Vioxx thought the matter over for…oh…maybe a second. “Fair enough. Let’s hear it,” he said quickly.
“Your bridge is unimpressive,” Mutch said, surveying the bridge of the Anomaly as Larkin took respite in Vioxx’s office. He glanced up at the conn. “And your helmsman is small.”
“Hey!” Yonk said, turning in his chair.
Suddenly, Vioxx and Remax ducked out of the turbolift. “Thot Mutch, could we have a word?”
Mutch turned to the Romulans. “Are we finally going to bring this fruitless endeavor to a close?”
Vioxx and Remax shared a glance. “Safe to say, yes,” Vioxx said quickly.
“Then, by all means,” Mutch said, stepping up to the quarterdeck. His guards followed.
“Would you mind if we spoke in private, without your guards,” Vioxx said. “It is a…sensitive matter.”
“Very well. It’s not as if either of you pose a significant threat to me.” Mutch nodded at his guards, and they stood back as he entered the turbolift.

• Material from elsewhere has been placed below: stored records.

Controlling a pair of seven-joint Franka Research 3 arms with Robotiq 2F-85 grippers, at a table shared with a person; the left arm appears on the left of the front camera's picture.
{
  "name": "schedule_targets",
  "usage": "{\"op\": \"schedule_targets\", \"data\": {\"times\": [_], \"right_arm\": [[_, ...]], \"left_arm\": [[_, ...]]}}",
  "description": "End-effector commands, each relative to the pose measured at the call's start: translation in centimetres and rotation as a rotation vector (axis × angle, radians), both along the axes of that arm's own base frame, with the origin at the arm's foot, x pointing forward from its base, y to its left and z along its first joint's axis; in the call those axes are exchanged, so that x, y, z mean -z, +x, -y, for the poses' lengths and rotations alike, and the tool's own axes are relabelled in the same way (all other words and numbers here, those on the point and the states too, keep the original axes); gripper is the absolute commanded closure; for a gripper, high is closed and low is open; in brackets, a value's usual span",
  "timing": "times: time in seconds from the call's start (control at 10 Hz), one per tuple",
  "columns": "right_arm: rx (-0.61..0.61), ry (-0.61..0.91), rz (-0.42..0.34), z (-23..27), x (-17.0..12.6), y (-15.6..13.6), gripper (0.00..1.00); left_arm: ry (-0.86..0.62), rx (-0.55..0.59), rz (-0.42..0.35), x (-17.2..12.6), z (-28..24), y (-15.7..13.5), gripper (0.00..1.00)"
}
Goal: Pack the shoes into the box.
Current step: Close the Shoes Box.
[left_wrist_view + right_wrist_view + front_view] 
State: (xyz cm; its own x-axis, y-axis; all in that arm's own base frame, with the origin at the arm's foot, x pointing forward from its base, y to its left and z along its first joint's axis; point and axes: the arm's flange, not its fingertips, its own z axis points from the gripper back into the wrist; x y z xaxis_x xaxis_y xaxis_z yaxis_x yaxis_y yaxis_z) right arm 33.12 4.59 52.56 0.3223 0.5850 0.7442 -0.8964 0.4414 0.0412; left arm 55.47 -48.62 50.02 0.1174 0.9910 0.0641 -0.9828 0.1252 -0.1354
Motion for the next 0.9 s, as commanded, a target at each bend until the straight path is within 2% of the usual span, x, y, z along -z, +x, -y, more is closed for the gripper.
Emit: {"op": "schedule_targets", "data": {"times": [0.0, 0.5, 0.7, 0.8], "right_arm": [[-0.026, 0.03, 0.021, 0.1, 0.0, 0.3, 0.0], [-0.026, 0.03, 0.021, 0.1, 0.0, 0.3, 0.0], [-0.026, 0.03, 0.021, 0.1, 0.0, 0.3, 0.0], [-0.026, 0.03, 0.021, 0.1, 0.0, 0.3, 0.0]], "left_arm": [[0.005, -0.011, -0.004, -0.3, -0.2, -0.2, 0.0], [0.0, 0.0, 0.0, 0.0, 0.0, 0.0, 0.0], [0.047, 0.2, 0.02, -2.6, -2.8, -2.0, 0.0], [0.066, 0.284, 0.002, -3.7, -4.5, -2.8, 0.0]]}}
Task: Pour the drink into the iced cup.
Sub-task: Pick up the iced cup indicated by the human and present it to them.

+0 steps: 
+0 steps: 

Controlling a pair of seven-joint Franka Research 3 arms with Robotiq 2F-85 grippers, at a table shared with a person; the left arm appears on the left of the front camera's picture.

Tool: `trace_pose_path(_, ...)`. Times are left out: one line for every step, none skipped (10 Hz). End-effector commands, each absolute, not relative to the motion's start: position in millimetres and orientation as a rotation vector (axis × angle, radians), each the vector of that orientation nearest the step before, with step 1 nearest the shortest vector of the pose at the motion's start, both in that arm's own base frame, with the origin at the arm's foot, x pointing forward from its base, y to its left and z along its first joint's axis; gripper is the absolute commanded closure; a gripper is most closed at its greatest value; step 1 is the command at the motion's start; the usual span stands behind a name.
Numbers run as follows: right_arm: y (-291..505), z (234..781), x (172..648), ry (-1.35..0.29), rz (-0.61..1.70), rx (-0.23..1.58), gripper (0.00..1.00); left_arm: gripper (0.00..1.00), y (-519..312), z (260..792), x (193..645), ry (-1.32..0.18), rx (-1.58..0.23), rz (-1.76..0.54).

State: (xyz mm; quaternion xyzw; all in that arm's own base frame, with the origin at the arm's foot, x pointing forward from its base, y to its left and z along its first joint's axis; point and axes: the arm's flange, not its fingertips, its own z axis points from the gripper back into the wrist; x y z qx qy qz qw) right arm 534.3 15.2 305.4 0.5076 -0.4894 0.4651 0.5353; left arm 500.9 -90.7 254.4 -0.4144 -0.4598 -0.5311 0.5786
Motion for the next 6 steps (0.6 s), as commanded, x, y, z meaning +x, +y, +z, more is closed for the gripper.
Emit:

“Thank you for agreeing to speak with us today,” Vioxx said once they had returned to the conference room. “I know this hasn’t been easy.”
“It has, in fact, been a grand waste of time,” Mutch rumbled.
“I’m hoping you’ll find this visit worthwhile, after our talk,” Remax said.
Vioxx stepped up. “Are you familiar with the purpose of the Breen Outpost at Van Dandrel, sir?”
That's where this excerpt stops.